Погода улучшалась. Из-за туч выглянуло солнце. Аэростаты плыли бок о бок, и мы могли совершенно свободно переговариваться. Яков Давидович, принявший активное участие в подготовке наших прыжков и назначенный их руководителем, то и дело восхищался. Первый полёт на аэростате привёл в восторг бывалого лётчика и парашютиста. И это казалось лучшим подтверждением того, что мы занимались действительно интересным, увлекательным делом.
Под нами по полоске Серпуховского шоссе ползла цепочка автомашин. На них ехали корреспонденты газет и наши товарищи из воздухоплавательной школы. Иногда они останавливались, махали фуражками, и мы отвечали на их приветствия. Издалека, быстро приближаясь, донёсся гул моторов. Нас догоняли пять самолётов, поднявшихся с Тушинского аэродрома. На одном из них летел кинооператор, чтобы снять прыжки. Самолёты изящно кружили рядом с нами, как бы хвалясь своей подвижностью.
В стороне извилистым ручейком вилась речка Пахра, виднелся город. Прошли правее Подольска. Впереди чернели недавно освободившиеся от снежного покрова обширные поля — подходящее место для приземления.
Пора начинать! Лысов отцепил свой аэростат и заставил его быстро идти вниз. Фомин перерезал вторую верёвку. Щукин и я сели на борт гондол, свесив ноги наружу. Высота 1400 метров. Мошковский дважды взмахнул красным флажком — сигнал “Пошёл!” Мы одновременно стали падать, отсчитывая секунды. На девятой я догнал аэростат Лысова и пролетел в нескольких метрах от него.
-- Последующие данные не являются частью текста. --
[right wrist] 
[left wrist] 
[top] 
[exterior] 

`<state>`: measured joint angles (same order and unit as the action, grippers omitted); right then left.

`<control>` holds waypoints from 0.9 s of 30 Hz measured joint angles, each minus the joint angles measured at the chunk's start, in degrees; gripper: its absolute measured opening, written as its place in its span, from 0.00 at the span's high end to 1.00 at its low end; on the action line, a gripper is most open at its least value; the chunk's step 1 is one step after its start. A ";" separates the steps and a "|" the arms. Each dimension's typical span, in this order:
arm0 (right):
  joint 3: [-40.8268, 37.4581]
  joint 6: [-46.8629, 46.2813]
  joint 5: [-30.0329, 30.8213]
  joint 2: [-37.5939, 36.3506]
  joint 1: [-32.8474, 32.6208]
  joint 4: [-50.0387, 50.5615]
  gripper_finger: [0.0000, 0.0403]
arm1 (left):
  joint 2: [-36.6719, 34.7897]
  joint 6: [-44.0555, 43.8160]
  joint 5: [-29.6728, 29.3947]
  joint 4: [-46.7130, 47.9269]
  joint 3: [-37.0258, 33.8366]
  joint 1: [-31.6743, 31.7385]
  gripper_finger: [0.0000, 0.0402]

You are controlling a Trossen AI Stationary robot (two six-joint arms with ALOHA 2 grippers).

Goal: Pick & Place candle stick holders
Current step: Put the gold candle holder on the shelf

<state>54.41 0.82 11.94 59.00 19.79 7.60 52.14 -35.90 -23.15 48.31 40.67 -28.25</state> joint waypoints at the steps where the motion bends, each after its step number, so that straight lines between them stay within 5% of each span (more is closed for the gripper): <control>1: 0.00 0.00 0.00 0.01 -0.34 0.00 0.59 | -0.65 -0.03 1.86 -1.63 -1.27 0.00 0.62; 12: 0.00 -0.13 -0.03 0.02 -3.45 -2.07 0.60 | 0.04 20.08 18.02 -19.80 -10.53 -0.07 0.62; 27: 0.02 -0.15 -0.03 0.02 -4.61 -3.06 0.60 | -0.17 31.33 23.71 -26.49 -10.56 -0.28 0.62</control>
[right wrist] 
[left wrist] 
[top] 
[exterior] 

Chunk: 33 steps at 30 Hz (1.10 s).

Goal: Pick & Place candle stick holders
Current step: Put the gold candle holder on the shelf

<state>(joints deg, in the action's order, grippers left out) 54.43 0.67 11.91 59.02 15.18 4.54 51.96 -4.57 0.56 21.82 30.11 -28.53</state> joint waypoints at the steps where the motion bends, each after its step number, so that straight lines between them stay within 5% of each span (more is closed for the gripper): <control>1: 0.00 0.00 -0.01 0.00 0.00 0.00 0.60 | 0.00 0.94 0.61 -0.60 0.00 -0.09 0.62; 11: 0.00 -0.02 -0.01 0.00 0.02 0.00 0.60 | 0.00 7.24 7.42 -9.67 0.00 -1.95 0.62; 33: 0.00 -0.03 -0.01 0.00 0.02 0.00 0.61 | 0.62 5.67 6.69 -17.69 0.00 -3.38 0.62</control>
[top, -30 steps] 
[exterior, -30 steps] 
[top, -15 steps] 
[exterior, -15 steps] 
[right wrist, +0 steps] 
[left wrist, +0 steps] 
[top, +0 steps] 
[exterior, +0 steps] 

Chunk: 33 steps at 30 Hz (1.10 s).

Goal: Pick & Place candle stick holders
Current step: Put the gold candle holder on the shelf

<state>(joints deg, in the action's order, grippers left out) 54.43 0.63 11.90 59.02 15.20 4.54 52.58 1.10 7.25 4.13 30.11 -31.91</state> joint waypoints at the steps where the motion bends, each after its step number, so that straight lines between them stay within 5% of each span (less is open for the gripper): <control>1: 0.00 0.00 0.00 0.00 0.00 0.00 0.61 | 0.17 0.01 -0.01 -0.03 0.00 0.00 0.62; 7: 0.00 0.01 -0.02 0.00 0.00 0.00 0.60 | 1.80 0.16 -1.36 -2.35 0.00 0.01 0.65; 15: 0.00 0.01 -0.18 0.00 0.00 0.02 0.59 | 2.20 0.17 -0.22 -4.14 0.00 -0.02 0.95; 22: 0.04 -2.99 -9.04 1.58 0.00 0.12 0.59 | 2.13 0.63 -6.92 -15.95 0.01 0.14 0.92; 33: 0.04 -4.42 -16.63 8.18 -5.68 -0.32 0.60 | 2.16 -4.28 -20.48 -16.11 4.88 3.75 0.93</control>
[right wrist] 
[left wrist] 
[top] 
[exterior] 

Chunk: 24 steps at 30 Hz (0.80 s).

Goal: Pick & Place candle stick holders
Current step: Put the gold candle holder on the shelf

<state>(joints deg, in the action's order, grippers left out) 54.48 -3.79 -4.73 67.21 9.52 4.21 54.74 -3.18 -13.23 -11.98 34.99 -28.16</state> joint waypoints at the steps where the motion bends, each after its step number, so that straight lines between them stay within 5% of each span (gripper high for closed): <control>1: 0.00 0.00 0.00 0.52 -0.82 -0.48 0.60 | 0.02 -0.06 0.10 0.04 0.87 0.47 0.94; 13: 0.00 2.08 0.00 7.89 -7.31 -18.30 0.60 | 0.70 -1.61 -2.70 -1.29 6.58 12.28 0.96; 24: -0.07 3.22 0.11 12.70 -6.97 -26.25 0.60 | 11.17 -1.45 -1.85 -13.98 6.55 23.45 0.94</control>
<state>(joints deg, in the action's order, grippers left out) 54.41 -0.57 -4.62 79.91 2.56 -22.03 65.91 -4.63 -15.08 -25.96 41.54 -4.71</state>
Свист, которым сопровождалось моё падение, показался доктору Дубровину зловещим. Он решил, что я падаю прямо на аэростат, и, зажмурив глаза, присел на дно гондолы.
На счёте “двенадцать” я выдернул кольцо. Щукин опускался поблизости. Из деревни к нам бежали колхозники, ребятишки. Через несколько минут после нашего приземления неподалёку совершил посадку пилот Лысов. Его аэростат заменял санитарную машину, которая в любую минуту готова подъехать к опустившемуся на аэродроме парашютисту.
Высоко виднелись покинутые нами воздушные шары. Они выдержали испытание. Первые прыжки со свободных аэростатов прошли успешно.
Вскоре мне довелось прыгнуть с воздушного шара второй раз. На Тушинском аэродроме в честь физкультурного праздника лётчики и планеристы Центрального аэроклуба показывали зрителям высший пилотаж, а парашютисты — разнообразные прыжки. Я демонстрировал затяжной прыжок с аэростата. Сильный ветер усложнял нашу задачу. Пока мы набрали бы заданную высоту, аэростат мог оказаться за пределами аэродрома. Поэтому Фомин велел отвести воздушный шар подальше против ветра.
— Нужно взлететь как можно быстрее, — сказал он.
Ещё на земле я занял исходное положение — сел на борт гондолы ногами наружу. Саша сбросил почти весь балласт, и мы устремились вверх. Расчёт оказался точным. Когда стрелка высотомера приблизилась к отметке “2000”, аэростат находился как раз над центром поля. Я разжал руки, соскользнул с борта и, свободно пролетев 1,5 километра, открыл парашют.